Я взялся проводить Кристофано до его комнаты на втором этаже. Повернув в коридоре за угол, мы опешили: перед нами был Атто – он стоял, прижавшись к двери.
– Что вы здесь делаете? Я ведь дал четкие указания, – возмутился Кристофано.
– Да помню я ваши указания. Но мы с вами здесь единственные, кому нечего опасаться друг друга. Разве не мы с вами переносили беднягу Пеллегрино? А его помощник до сегодняшнего утра и вовсе жил с ним бок о бок. Если нам и суждено заразиться, это уже произошло.
Лоб аббата был покрыт испариной, и, несмотря на его саркастический тон, чувствовалось, что у него пересохло в горле.
– Это не повод, чтобы совершать безрассудные поступки, – посуровев, ответил Кристофано.
– Положим.
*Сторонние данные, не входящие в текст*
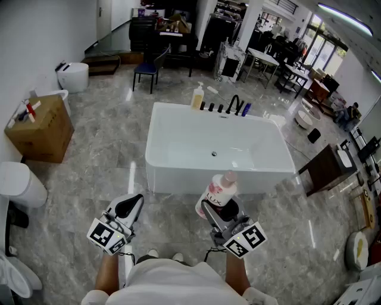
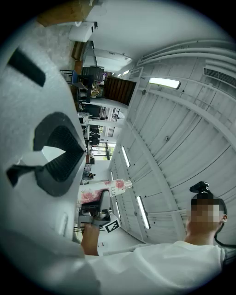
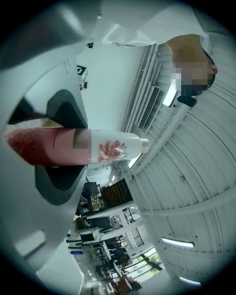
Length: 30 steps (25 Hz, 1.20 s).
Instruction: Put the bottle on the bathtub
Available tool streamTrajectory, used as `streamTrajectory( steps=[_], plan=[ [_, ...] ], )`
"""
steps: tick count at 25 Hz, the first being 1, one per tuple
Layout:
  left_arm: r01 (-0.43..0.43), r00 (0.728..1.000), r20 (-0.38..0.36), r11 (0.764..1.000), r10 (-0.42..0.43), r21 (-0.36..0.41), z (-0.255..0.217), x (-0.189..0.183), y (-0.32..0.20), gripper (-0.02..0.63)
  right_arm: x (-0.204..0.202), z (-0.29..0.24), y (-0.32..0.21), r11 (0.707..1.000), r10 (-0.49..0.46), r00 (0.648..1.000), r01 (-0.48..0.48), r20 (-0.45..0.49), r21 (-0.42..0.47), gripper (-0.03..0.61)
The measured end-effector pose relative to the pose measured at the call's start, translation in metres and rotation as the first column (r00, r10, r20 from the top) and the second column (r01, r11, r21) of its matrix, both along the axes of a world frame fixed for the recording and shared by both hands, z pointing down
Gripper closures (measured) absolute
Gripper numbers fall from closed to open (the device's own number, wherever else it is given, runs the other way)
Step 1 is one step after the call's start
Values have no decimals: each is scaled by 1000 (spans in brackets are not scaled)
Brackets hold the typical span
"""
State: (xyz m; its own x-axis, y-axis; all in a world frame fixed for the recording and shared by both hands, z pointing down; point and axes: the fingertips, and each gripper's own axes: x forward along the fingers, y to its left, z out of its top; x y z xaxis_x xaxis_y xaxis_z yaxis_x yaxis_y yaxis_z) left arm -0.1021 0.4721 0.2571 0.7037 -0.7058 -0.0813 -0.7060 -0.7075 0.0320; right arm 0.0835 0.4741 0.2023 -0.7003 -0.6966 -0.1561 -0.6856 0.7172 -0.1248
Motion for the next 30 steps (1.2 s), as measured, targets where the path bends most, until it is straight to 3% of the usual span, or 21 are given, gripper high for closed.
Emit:
streamTrajectory(
  steps=[7, 11, 16, 30],
  plan=[
    [-18, 999, 28, 1000, 18, -7, 3, 9, 14, 618, -10, 12, 4, 999, -26, 1000, 26, -2, -32, 330],
    [-25, 1000, 13, 1000, 24, 8, 2, 15, 11, 618, -9, 17, 4, 999, -24, 1000, 24, -2, -31, 330],
    [-36, 999, 5, 999, 36, -26, 8, 19, 7, 618, -2, 17, 4, 999, -5, 1000, 5, 0, -45, 330],
    [-60, 998, 18, 998, 60, -8, -3, 39, -1, 618, 8, 9, 7, 1000, -25, 1000, 25, -5, 14, 331]
  ],
)
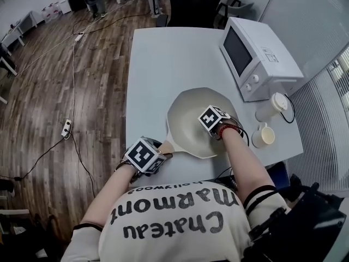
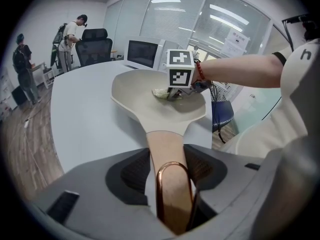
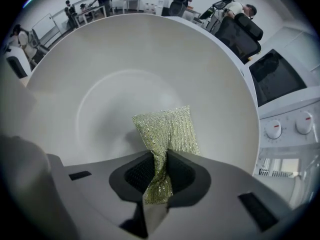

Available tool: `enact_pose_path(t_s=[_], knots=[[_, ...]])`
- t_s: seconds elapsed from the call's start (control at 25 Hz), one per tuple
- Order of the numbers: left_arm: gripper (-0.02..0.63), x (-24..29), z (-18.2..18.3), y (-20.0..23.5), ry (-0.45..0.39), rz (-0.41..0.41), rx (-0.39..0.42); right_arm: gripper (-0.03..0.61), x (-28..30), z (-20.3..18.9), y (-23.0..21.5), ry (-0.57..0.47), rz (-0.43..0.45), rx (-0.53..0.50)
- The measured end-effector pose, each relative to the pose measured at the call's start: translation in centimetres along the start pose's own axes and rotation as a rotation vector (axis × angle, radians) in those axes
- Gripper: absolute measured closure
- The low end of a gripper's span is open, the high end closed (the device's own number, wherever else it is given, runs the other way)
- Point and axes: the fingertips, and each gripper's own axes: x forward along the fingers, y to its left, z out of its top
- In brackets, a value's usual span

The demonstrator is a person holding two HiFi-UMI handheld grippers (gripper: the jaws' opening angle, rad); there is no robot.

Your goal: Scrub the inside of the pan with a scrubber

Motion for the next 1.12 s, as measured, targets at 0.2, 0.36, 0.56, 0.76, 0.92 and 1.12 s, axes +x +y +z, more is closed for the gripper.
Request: enact_pose_path(t_s=[0.2, 0.36, 0.56, 0.76, 0.92, 1.12], knots=[[0.391, -0.1, 0.1, 0.0, -0.001, 0.022, 0.010, 0.514, -0.3, -1.4, -0.1, 0.061, -0.059, -0.076], [0.391, -0.2, -0.1, -0.4, 0.001, 0.018, 0.023, 0.514, -0.7, -2.4, 0.2, 0.071, -0.059, -0.076], [0.391, 0.0, -0.1, -0.9, 0.004, 0.013, 0.046, 0.514, -1.4, -3.6, 0.2, 0.044, -0.055, -0.040], [0.391, 0.1, -0.1, -0.9, 0.002, 0.013, 0.034, 0.514, -3.1, -4.6, -1.5, -0.002, -0.064, 0.004], [0.391, 0.1, -0.1, -0.9, 0.004, 0.013, 0.036, 0.514, -5.1, -4.6, -2.3, -0.051, -0.080, 0.025], [0.391, 0.0, -0.2, -1.0, 0.013, 0.017, 0.039, 0.514, -7.9, -4.3, -3.4, -0.149, -0.085, 0.080]])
Но перед тем как мы все заживо похороним себя в своих комнатах, хотелось бы знать, есть ли у нас шансы выйти отсюда живыми. И могу спорить…
– Да что мне за дело, о чем вы там спорите. Другие уже разошлись по своим комнатам.
– …спорить, что никто толком не знает, как вести себя в последующие дни. А что, если мертвых станет прибывать? Сможем ли мы избавиться от них? Но как, если выживут не самые сильные? Можно ли быть уверенным, что нас обеспечат необходимым? Что происходит в городе? Распространяется ли эпидемия?
– Это не…
– Все это важно, уважаемый. И об этом стоит поговорить, хотя бы ради того, чтобы как-то скрасить наше положение, а не сидеть запершись поодиночке.
По слабым возражениям Кристофано я понял, что доводы Атто пробили брешь в его обороне. Дело аббата было продолжено появлением Стилоне Приазо и Девизе, у которых тоже, по-видимому, накопилось немало вопросов к эскулапу.
– Согласен, – вздохнул Кристофано, и не успели вновь прибывшие открыть рот, спросил: – Что вы хотите знать?
– Ничегошеньки не хотим, – отвечал Атто, жеманясь. – Давайте вместе порассуждаем: когда нам ждать повального заболевания?
– Когда начнется повальная эпидемия, – был ответ.
– Как! – вскричал Стилоне. – Если предположить худшее, а именно что речь идет о чуме, когда же она объявится? Врач вы или нет?
– И если объявится, когда именно? – подхватил и я. Кристофано был задет за живое. Он вдруг вытаращил свои потемневшие от страха глаза и, авторитетно дернув бровью, чтобы показать, что готов к дискуссии, многозначительно дотронулся до своей козлиной бородки.
Однако, подумав, решил отложить словопрения до вечера и предложил собраться после ужина.